[DATA]
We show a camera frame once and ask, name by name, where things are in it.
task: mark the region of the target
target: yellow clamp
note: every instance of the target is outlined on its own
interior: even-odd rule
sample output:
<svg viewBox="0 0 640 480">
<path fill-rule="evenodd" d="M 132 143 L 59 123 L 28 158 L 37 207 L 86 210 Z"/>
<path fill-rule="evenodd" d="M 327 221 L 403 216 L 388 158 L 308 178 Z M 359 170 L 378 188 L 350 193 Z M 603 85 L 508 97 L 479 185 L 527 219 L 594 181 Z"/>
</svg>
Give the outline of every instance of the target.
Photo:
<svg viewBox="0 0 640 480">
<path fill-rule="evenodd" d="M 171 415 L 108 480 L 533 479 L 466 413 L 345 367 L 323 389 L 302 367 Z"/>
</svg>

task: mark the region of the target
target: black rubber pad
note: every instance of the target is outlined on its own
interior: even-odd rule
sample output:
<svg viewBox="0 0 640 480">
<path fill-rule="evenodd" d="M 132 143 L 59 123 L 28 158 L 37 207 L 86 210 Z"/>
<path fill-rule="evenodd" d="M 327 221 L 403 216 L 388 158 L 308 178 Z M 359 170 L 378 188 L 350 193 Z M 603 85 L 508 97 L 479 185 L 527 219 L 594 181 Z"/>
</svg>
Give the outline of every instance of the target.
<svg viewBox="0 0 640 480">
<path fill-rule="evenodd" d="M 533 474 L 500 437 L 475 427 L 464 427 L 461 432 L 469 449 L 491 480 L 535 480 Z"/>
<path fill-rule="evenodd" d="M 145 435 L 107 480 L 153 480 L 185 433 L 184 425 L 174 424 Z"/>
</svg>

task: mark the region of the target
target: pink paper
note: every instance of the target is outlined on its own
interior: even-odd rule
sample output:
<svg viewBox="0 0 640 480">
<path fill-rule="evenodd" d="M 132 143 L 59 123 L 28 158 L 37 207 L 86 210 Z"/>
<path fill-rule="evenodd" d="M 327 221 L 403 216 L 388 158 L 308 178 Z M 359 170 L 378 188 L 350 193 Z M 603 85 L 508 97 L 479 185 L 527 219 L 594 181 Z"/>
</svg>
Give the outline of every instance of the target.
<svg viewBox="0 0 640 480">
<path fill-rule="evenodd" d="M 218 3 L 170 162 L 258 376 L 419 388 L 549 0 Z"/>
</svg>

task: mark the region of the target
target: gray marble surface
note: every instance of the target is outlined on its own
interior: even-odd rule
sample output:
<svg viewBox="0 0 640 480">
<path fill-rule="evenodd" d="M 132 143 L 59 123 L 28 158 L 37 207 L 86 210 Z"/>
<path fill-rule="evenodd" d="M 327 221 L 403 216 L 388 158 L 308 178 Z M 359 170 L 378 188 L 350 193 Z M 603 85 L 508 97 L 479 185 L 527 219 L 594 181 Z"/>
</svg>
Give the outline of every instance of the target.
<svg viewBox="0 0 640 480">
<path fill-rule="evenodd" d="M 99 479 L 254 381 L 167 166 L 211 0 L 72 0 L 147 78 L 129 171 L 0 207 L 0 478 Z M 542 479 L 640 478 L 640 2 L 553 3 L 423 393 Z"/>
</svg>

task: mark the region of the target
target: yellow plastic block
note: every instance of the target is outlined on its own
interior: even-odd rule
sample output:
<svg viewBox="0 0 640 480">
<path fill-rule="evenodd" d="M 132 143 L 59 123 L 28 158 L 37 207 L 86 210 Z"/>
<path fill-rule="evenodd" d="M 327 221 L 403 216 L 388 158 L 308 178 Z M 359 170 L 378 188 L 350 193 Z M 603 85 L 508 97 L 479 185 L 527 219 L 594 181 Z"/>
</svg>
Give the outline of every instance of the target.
[/DATA]
YOUR INSTRUCTIONS ::
Could you copy out all of the records above exactly?

ANSWER TO THE PROBLEM ::
We show a camera frame once and ask, name by name, where things are in it.
task: mark the region of the target
target: yellow clamp
note: every instance of the target is outlined on its own
interior: even-odd rule
sample output:
<svg viewBox="0 0 640 480">
<path fill-rule="evenodd" d="M 132 143 L 59 123 L 28 158 L 37 207 L 86 210 Z"/>
<path fill-rule="evenodd" d="M 327 221 L 403 216 L 388 158 L 308 178 Z M 359 170 L 378 188 L 350 193 Z M 603 85 L 508 97 L 479 185 L 527 219 L 594 181 Z"/>
</svg>
Give the outline of every instance of the target.
Photo:
<svg viewBox="0 0 640 480">
<path fill-rule="evenodd" d="M 171 415 L 108 480 L 533 479 L 466 413 L 345 367 L 323 389 L 302 367 Z"/>
</svg>

task: mark the region of the target
target: black rubber pad
note: every instance of the target is outlined on its own
interior: even-odd rule
sample output:
<svg viewBox="0 0 640 480">
<path fill-rule="evenodd" d="M 132 143 L 59 123 L 28 158 L 37 207 L 86 210 Z"/>
<path fill-rule="evenodd" d="M 327 221 L 403 216 L 388 158 L 308 178 Z M 359 170 L 378 188 L 350 193 Z M 603 85 L 508 97 L 479 185 L 527 219 L 594 181 Z"/>
</svg>
Give the outline of every instance of the target.
<svg viewBox="0 0 640 480">
<path fill-rule="evenodd" d="M 533 474 L 500 437 L 475 427 L 464 427 L 461 432 L 469 449 L 491 480 L 535 480 Z"/>
<path fill-rule="evenodd" d="M 145 435 L 107 480 L 153 480 L 185 433 L 184 425 L 174 424 Z"/>
</svg>

task: mark the region of the target
target: pink paper
note: every instance of the target is outlined on its own
interior: even-odd rule
sample output:
<svg viewBox="0 0 640 480">
<path fill-rule="evenodd" d="M 132 143 L 59 123 L 28 158 L 37 207 L 86 210 Z"/>
<path fill-rule="evenodd" d="M 327 221 L 403 216 L 388 158 L 308 178 Z M 359 170 L 378 188 L 350 193 Z M 603 85 L 508 97 L 479 185 L 527 219 L 594 181 Z"/>
</svg>
Give the outline of every instance of the target.
<svg viewBox="0 0 640 480">
<path fill-rule="evenodd" d="M 218 3 L 170 162 L 258 376 L 419 388 L 549 0 Z"/>
</svg>

task: mark the region of the target
target: gray marble surface
note: every instance of the target is outlined on its own
interior: even-odd rule
sample output:
<svg viewBox="0 0 640 480">
<path fill-rule="evenodd" d="M 132 143 L 59 123 L 28 158 L 37 207 L 86 210 Z"/>
<path fill-rule="evenodd" d="M 327 221 L 403 216 L 388 158 L 308 178 Z M 359 170 L 378 188 L 350 193 Z M 603 85 L 508 97 L 479 185 L 527 219 L 594 181 Z"/>
</svg>
Give the outline of every instance of the target.
<svg viewBox="0 0 640 480">
<path fill-rule="evenodd" d="M 99 479 L 254 381 L 167 166 L 211 0 L 72 0 L 147 78 L 129 171 L 0 207 L 0 478 Z M 542 479 L 640 478 L 640 2 L 553 3 L 423 393 Z"/>
</svg>

task: mark the region of the target
target: yellow plastic block
note: every instance of the target is outlined on its own
interior: even-odd rule
sample output:
<svg viewBox="0 0 640 480">
<path fill-rule="evenodd" d="M 132 143 L 59 123 L 28 158 L 37 207 L 86 210 Z"/>
<path fill-rule="evenodd" d="M 327 221 L 403 216 L 388 158 L 308 178 Z M 359 170 L 378 188 L 350 193 Z M 603 85 L 508 97 L 479 185 L 527 219 L 594 181 Z"/>
</svg>
Give the outline of every instance of the target.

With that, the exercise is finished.